Olhar para Gaspar como um quadro que se vai multiplicando e acrescentando e organizando de cena em cena, de coluna em coluna, a três dimensões, é uma possibilidade curiosa de pensar a arte cénica. Deste quadro a esfera do teatro handkiano exclui tudo o que se não adeque ao jogo, tudo o que seja sério, tudo o que seja inequívoco, tudo o que seja conclusivo. O que acontece fora do teatro e que constitui um conjunto vasto de realidades com que nos confrontamos não participa da proposta de Handke para quem o teatro é um acto de transformação entre jogo e forma. O teatro de Handke dos anos sessenta não se ocupava em apresentar ou apontar soluções mas em representar com contradições.

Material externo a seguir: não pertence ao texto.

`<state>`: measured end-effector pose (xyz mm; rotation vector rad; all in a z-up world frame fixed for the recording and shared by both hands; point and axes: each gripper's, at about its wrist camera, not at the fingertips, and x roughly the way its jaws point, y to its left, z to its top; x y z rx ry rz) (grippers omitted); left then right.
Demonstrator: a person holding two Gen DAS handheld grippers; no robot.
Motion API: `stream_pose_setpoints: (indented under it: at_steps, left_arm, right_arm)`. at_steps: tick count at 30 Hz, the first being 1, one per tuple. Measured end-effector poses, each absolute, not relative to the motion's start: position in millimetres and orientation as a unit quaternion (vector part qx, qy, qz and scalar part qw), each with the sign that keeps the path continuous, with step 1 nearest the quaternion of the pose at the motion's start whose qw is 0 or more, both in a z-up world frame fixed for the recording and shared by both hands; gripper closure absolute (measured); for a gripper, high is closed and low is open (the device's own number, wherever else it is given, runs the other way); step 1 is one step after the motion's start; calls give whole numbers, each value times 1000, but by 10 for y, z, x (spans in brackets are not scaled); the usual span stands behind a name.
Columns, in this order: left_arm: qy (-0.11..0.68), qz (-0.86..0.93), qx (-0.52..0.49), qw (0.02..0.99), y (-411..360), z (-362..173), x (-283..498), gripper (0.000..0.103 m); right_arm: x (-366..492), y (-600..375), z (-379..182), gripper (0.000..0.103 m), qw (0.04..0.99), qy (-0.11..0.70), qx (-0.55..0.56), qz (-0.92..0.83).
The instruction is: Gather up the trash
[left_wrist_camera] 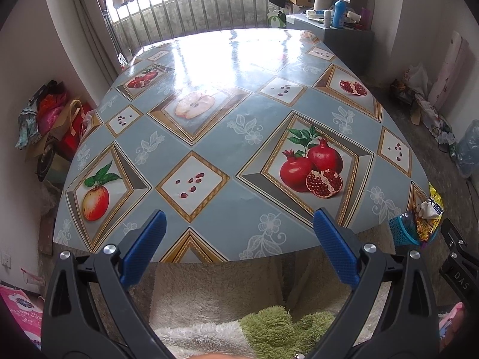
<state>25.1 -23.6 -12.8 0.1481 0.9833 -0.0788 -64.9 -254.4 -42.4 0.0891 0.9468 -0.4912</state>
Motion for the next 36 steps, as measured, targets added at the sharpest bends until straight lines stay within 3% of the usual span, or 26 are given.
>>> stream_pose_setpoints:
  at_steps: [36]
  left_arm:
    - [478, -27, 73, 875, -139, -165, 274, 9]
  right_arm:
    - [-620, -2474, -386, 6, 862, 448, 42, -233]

Volto a chamar a imagem da Composição VIII de Kandinsky onde cada elemento está formalmente organizado sem a preocupação de replicar a realidade. Talvez a referida Composição queira fazer falar o REAL, uma diferente categoria cara aos românticos alemães e que defende a poetização do mundo. O quadro de Kandinsky para adivinhar um sem número de sentidos da vida. A peça de Handke não se liberta das influências e do enquadramento que sobre ela exerce uma realidade histórica (Kaspar Hauser e o seu relator) sociológica, moral e jurídica. O pensamento de Wittgenstein ajuda Handke a estruturar uma possível aplicação do pensamento lógico sobre linguagem ao teatro.

A colaboração de Wittgenstein para algum do entendimento que podemos ter da peça Gaspar situa-se ainda no âmbito das proposições por ele sistematizadas para defender que toda a linguagem possui uma forma lógica e que essa forma lógica espelha o mundo.

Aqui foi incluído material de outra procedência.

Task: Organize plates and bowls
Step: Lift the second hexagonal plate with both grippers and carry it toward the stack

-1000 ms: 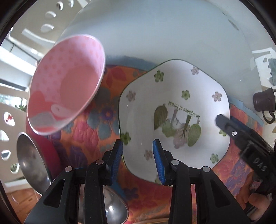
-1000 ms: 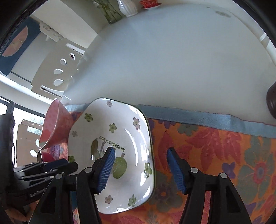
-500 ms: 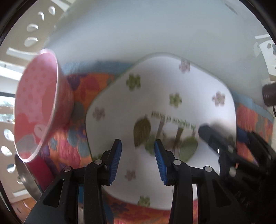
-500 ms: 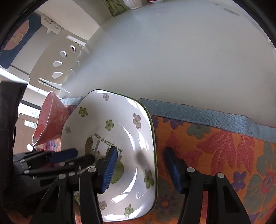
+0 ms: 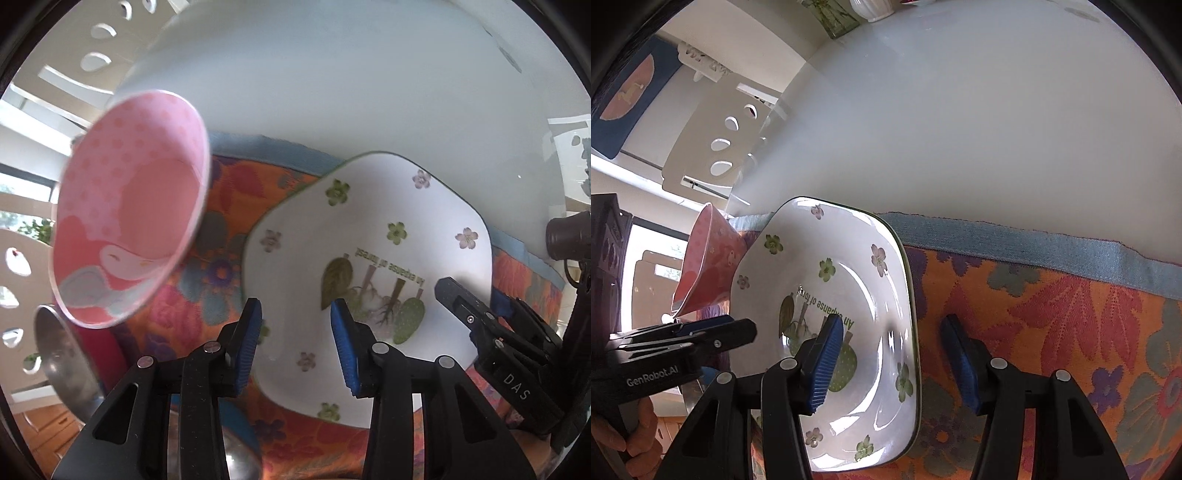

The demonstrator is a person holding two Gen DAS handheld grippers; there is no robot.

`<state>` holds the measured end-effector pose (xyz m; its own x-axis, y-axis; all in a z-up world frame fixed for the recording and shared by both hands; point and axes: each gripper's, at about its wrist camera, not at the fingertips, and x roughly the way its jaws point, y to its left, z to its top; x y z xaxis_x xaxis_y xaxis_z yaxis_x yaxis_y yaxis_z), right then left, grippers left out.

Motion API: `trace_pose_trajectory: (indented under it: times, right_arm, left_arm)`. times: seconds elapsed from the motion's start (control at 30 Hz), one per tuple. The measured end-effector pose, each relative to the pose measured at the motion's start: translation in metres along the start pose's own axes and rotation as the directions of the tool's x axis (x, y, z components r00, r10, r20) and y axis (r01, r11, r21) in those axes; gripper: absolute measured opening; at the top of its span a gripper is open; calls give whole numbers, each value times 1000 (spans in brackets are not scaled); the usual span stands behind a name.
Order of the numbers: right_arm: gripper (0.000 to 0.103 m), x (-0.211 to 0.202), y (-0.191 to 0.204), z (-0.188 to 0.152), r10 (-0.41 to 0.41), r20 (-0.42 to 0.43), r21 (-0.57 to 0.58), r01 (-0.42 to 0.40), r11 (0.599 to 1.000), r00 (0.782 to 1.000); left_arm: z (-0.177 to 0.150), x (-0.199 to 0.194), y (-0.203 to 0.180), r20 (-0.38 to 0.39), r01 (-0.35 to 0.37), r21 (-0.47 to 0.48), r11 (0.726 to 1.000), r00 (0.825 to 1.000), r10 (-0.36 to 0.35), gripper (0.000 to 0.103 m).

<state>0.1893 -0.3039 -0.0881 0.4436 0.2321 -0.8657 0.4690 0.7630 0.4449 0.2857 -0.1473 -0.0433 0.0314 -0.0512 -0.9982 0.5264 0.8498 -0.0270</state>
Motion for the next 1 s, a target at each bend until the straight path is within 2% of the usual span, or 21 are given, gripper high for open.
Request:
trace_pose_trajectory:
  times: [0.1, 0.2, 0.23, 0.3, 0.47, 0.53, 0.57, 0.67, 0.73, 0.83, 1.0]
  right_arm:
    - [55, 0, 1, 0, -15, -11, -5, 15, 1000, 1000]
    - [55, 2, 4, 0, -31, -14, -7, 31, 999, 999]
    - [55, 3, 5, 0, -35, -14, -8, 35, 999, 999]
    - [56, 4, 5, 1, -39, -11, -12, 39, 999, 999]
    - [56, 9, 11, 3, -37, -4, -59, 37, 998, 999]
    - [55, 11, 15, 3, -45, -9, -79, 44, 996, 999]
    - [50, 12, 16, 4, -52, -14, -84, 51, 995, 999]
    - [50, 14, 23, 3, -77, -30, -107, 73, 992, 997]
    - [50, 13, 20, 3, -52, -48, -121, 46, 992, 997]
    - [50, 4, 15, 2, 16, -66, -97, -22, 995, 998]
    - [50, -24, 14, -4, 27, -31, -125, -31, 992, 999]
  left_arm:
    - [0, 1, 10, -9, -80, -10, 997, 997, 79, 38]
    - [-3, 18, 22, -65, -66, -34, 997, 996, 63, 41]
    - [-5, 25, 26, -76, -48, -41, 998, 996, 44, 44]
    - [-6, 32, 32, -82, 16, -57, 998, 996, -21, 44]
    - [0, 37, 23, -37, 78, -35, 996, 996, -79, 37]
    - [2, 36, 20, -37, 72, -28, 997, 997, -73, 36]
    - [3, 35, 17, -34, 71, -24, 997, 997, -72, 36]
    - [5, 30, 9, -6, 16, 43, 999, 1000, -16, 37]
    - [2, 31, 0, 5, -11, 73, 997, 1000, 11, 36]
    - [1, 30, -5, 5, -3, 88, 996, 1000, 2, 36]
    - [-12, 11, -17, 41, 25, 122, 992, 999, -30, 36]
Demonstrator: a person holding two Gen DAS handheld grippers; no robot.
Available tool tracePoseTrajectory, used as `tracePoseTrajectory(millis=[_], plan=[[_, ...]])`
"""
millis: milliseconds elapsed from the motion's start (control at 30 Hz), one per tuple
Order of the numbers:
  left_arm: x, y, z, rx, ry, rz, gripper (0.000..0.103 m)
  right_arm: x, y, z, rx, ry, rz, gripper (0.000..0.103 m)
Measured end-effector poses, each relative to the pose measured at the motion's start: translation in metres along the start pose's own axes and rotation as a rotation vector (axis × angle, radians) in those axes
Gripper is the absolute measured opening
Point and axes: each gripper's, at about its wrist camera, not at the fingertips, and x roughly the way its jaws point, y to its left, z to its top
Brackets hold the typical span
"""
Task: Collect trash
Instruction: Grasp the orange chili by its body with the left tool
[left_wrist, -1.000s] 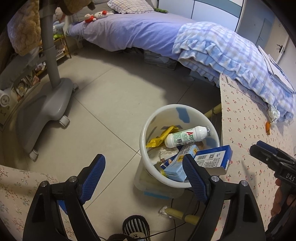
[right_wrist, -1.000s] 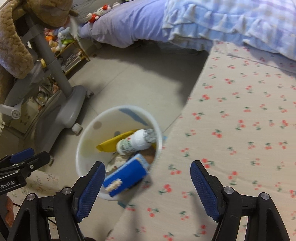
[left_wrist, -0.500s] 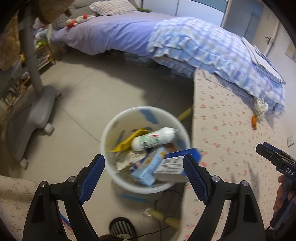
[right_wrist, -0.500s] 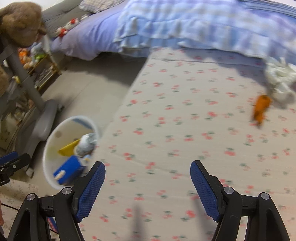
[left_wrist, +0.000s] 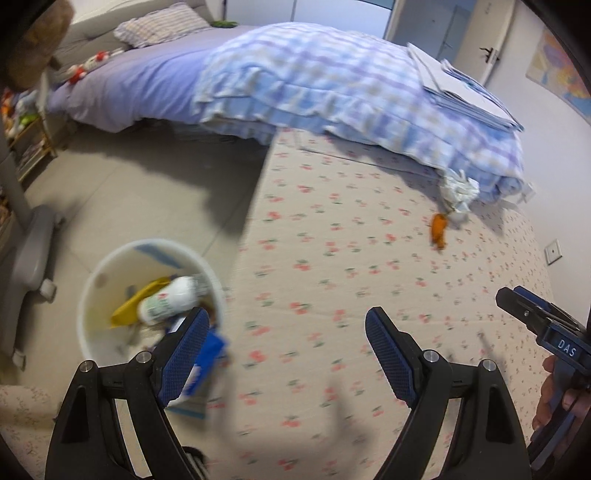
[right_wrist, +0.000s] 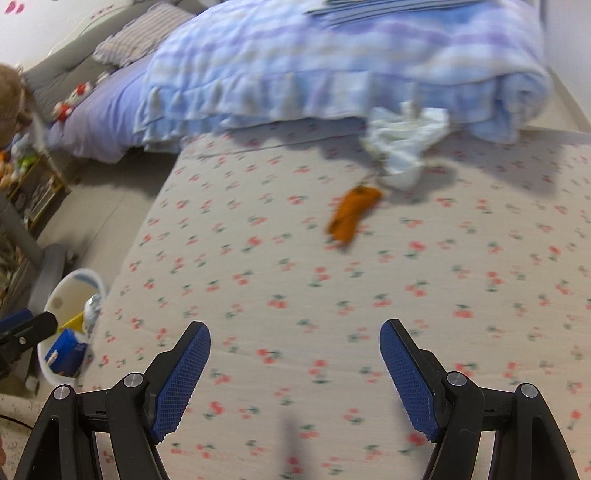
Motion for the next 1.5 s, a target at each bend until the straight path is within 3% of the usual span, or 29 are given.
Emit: tracePoseTrajectory(millis=[433, 733, 1000, 1067, 1100, 1167, 1500], plan=[[0.057, -0.108, 0.012, 0.151, -0.025, -0.036, 0.088, -0.026, -0.097, -0.005, 0.096, -0.040, -0.097, 0.080], [0.113, -0.163, 0.036, 0.259, -0.059, -0.140, 0.086, -0.020, -0.153, -0.009, 0.160, -0.017, -0.170, 0.080], [0.158, -0.184, 0.057, 0.273, -0.047, -0.196, 0.044, -0.010, -0.187, 0.004, 0.223, -0.030, -0.180, 0.080], [0.162, -0.183, 0.059, 0.266, -0.058, -0.222, 0.021, -0.004, -0.190, 0.008, 0.218, -0.031, -0.187, 0.080], [0.165, -0.182, 0.061, 0.259, -0.040, -0.256, 0.017, -0.001, -0.192, 0.010, 0.218, -0.030, -0.188, 0.080], [0.165, -0.176, 0.063, 0.229, -0.030, -0.266, 0.015, 0.007, -0.193, 0.014, 0.221, -0.030, -0.185, 0.080], [0.134, -0.117, 0.070, 0.135, -0.051, -0.178, 0.014, 0.049, -0.163, 0.059, 0.213, -0.072, -0.111, 0.080]])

A peça Gaspar poderá assim ser entendida como a simultânea aprendizagem de uma lógica através da linguagem e com ela o mundo e a sua lógica. A totalidade dos factos que compõem o mundo e que a linguagem exprime só permitem que 6.54 - «Acerca daquilo de que não se pode falar, tem que se ficar em silêncio.» (TLF 142) Mas porque o silêncio também tem legibilidade, mesmo que a sua lógica seja uma outra qualquer, a personagem Gaspar não esquece que entre o sujeito empírico e o sujeito teatral existe um vasto e diverso mundo nem sempre relacionável, nem sempre aceitável.

Leituras recomendadas:

HANDKE, Peter 1974, Gaspar | Grito de Socorro, Tradução de Anabela Mendes, Colecção Teatro Vivo, Lisboa: Plátano Editora.

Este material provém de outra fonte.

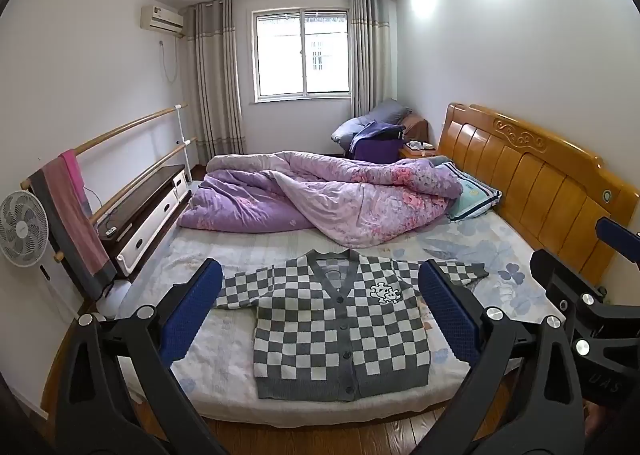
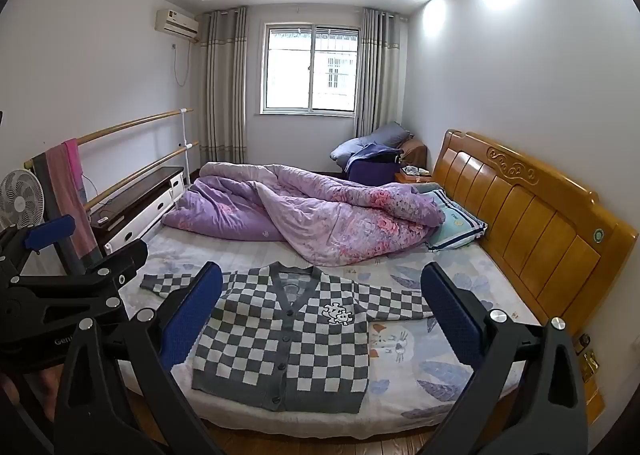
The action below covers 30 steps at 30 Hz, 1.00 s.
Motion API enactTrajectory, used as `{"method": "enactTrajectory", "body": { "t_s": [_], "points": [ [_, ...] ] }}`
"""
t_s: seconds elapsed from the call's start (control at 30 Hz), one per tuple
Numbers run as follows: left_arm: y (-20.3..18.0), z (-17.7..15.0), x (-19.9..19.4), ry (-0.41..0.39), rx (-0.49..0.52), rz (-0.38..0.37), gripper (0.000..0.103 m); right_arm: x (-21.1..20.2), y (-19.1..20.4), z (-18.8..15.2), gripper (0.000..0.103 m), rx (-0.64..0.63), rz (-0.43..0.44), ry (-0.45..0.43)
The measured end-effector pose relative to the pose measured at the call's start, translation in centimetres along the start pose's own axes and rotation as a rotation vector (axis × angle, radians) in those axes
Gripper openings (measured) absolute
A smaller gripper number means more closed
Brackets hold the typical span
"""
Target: Fold large clothes
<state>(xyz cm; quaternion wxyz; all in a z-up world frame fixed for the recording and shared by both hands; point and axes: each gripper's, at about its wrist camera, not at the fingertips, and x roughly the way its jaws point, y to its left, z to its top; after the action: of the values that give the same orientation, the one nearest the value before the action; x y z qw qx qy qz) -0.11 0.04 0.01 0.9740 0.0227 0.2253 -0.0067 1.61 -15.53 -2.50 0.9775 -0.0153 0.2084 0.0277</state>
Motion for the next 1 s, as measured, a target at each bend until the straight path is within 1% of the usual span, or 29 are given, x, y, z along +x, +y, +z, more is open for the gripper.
{"method": "enactTrajectory", "body": {
  "t_s": [0.23,0.27,0.9,1.0],
  "points": [
    [0.0,-0.4,-0.8,0.005,-0.005,0.006,0.098,0.1,-0.3,-0.1,0.096,0.005,0.003,0.003],
    [0.1,0.1,-0.2,0.026,0.0,-0.01,0.098,0.1,-0.4,-0.1,0.096,0.005,0.003,0.003],
    [-0.4,-0.5,-0.1,0.025,0.001,-0.011,0.098,0.3,-0.2,-0.1,0.096,0.004,0.001,0.011],
    [-0.1,-0.1,0.2,0.028,-0.002,-0.01,0.098,0.3,-0.2,-0.1,0.096,0.003,0.0,0.01]
  ]
}}
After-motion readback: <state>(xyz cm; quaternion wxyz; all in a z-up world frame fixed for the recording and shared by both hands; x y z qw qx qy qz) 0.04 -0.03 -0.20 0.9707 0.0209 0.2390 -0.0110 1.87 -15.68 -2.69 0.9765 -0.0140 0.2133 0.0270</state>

KANDINSKY, Wassily 1991, Do Espiritual na Arte, Prefácio e nota bibliográfica de António Rodrigues, Tradução de Maria Helena de Freitas, Lisboa: Publicações Dom Quixote.

LINDSAY, Kenneth C. and VERGO, Peter 1994 (Ed.), KANDINSKY – Complete Writings on Art, New York: Da Capo Press.

WITTGENSTEIN, Ludwig (6ª) 2015, Tratado Lógico-Filosófico * Investigações Filosóficas, Tradução e Prefácio de M. S. Lourenҫo, Lisboa: Fundação Calouste Gulbenkian. (Excertos distribuídos aos alunos.)